PROVIDED MATERIAL:
######
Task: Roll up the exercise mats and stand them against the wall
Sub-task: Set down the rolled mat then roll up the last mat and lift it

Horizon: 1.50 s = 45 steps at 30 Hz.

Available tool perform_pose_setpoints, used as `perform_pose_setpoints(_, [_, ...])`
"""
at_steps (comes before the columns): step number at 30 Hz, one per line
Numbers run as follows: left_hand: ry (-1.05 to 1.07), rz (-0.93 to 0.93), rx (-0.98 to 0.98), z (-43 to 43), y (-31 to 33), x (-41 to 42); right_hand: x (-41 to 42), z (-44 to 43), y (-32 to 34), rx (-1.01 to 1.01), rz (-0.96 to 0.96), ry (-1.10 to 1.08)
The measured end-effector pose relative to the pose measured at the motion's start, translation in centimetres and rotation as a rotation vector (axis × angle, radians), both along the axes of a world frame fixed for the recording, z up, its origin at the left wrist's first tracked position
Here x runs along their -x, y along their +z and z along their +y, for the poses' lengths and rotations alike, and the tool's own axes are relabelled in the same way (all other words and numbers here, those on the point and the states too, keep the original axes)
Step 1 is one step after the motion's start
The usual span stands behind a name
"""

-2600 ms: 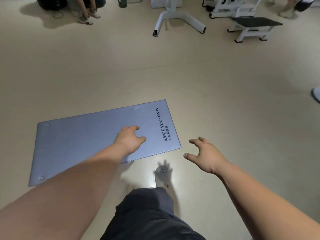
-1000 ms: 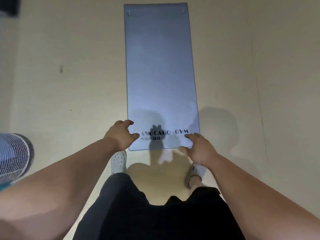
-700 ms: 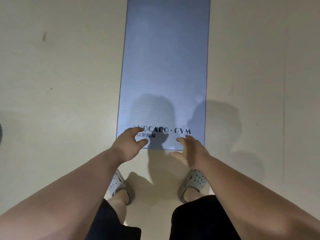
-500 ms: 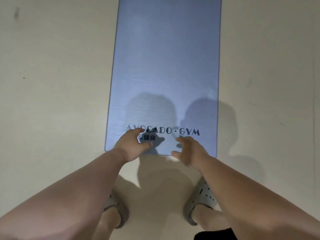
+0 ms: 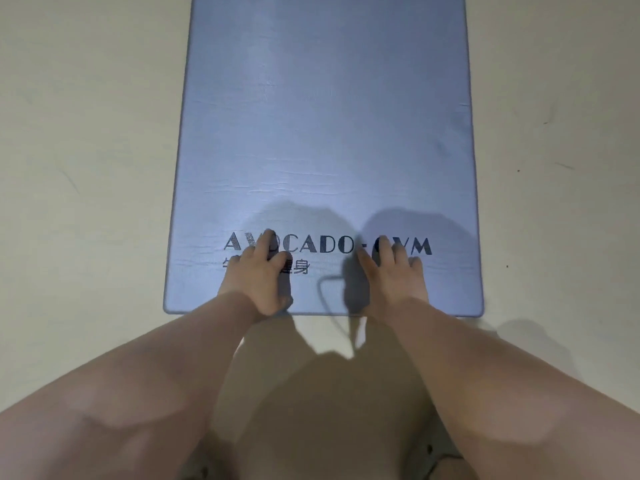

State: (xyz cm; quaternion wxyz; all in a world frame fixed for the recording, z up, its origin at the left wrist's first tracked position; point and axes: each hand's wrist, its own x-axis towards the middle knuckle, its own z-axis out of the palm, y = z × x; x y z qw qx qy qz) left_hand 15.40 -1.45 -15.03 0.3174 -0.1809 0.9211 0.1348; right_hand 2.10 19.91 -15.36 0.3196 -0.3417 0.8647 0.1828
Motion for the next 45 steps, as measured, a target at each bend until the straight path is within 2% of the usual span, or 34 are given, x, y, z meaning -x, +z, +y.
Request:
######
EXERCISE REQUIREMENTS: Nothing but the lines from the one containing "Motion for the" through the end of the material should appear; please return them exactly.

ANSWER SECTION:
Motion for the next 45 steps, as measured, a target at each bend until the straight path is within 2% of the usual span, or 34 are given, x, y, z meaning -x, +z, +y.
Request:

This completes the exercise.